Se mai fosse servito un altro segnale dell’estrema polarizzazione della società israeliana, è arrivato con il trentesimo anniversario della morte di Yitzhak Rabin, ucciso da un estremista religioso il 4 novembre 1995. In un momento in cui la fase più intensa della guerra a Gaza è momentaneamente sospesa e gli ostaggi israeliani sono stati liberati, l’evocazione del 1995 riporta alla luce una memoria divisiva.

La sera del primo novembre più di centomila persone si sono riunite nel centro di Tel Aviv, non lontano dal luogo in cui Rabin fu ucciso, per rendere omaggio al primo ministro che aveva firmato gli accordi di Oslo del 1993. Ma l’attuale leader del paese Benjamin Netanyahu, feroce avversario di Rabin, ha scelto di non partecipare alle cerimonie, né alla manifestazione né all’omaggio ufficiale a un primo ministro e capo di stato maggiore del passato.

Un sondaggio traduce in cifre questa polarizzazione: il 51 per cento degli israeliani giudica l’eredità di Rabin positiva, contro un 28 per cento che la giudica negativa (il resto è composto da indecisi). Eppure solo un terzo degli intervistati pensa che Israele si troverebbe in una situazione migliore se Rabin fosse sopravvissuto. Fatto ancora più grave, i due terzi della popolazione temono un nuovo omicidio politico.

Yitzhak Rabin e il suo ministro degli esteri Shimon Peres, i due leader della sinistra laburista, avevano negoziato in segreto gli accordi di Oslo con l’Organizzazione per la liberazione della Palestina di Yasser Arafat. La foto della stretta di mano tra Rabin e Arafat alla Casa Bianca, il 13 settembre 1993, resta una delle più importanti del ventesimo secolo.

Oggi è un ricordo divisivo. Gli avversari del compromesso, marginali trent’anni fa, sono ormai al centro del gioco politico. Sul fronte palestinese, Hamas ha avuto un ruolo cruciale nella distruzione degli accordi di Oslo con i suoi attentati suicidi. Sul versante israeliano, invece, l’estrema destra che oggi è alleata di Netanyahu opera nel solco dell’assassino di Rabin, Ygal Amir, giovane estremista religioso che all’epoca aveva 23 anni e oggi è ancora in carcere.

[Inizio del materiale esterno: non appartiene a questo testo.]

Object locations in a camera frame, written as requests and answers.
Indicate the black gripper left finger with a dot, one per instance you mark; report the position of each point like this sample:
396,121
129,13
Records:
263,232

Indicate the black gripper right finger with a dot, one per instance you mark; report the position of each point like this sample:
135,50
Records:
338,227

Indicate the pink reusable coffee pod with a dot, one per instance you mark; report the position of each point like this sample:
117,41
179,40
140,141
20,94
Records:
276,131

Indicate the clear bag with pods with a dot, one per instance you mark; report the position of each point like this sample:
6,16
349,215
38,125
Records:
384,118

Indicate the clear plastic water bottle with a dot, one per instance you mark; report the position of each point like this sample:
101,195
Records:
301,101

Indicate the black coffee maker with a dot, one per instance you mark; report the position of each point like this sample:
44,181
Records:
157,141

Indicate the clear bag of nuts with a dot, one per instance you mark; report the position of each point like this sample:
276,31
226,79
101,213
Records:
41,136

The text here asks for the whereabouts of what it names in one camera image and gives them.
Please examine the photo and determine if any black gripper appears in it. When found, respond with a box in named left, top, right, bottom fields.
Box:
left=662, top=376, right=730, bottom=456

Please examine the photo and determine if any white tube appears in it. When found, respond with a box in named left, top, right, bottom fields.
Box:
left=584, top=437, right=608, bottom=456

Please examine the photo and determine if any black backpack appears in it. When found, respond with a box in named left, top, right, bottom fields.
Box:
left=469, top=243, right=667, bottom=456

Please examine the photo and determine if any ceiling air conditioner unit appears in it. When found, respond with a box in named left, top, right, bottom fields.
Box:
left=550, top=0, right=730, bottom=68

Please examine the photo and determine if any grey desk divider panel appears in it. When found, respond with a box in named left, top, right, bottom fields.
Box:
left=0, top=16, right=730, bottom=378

La necessità di una prospettiva

Questo anniversario ravviva quindi un ricordo ancora attuale, quello di un compromesso che doveva permettere ai due popoli di vivere in pace e che oggi è ostacolato dalle stesse forze di allora.

Le speranze nate a Oslo evaporarono rapidamente, mentre l’uccisione di Yitzhak Rabin di fatto fermò il processo di pace. L’attacco di Hamas a Israele del 7 ottobre 2023 ha creato un muro d’odio a cui solo una minoranza degli israeliani continua a resistere, mentre la brutalità della vendetta di Tel Aviv a Gaza ha lo stesso effetto sui palestinesi.

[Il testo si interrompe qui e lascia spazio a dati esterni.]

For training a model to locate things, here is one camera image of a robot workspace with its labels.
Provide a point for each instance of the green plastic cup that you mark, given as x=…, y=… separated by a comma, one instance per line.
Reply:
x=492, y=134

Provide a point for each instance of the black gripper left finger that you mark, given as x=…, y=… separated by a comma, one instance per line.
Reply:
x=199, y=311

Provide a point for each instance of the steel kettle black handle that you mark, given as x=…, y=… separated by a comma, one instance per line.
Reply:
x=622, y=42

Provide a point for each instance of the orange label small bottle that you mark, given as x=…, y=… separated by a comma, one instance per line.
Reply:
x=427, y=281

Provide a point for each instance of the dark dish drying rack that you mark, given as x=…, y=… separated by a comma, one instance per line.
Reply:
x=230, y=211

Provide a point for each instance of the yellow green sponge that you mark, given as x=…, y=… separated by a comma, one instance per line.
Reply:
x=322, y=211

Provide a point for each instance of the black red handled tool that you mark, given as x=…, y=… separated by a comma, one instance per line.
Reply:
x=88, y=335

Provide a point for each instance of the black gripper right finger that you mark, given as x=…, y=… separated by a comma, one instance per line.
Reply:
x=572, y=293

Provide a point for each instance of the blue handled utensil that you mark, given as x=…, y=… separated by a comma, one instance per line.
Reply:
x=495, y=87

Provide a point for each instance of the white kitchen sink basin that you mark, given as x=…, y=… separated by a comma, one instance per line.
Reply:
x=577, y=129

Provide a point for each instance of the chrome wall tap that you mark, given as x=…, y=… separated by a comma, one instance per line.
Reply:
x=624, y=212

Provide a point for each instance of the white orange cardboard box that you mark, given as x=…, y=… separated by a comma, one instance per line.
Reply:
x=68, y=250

Le politiche di Israele rafforzano Hamas
Le uccisioni, la distruzione e il saccheggio spingono i palestinesi a vedere nel movimento islamista l’unica possibile resistenza all’oppressione.

La commemorazione di uno dei gesti politici più tragici della storia di Israele permette di riportare al centro del dibattito pubblico l’idea del compromesso. Le centomila persone riunite il 1 novembre a Tel Aviv non sono tutte favorevoli alla soluzione dei due stati, tutt’altro. Ma sono comunque unite dal ricordo di un uomo che fu un comandante temibile in guerra ma che si era convinto della necessità di offrire ai palestinesi una prospettiva politica.

Quando gli accordi di Oslo furono firmati ero corrispondente da Gerusalemme e posso testimoniare che la maggioranza degli israeliani e dei palestinesi aveva sinceramente creduto che la pace fosse dietro l’angolo, prima che il processo naufragasse. La memoria di Rabin, il guerriero che strinse la mano di Arafat, ha almeno il merito di ricordarci che quella possibilità è esistita davvero.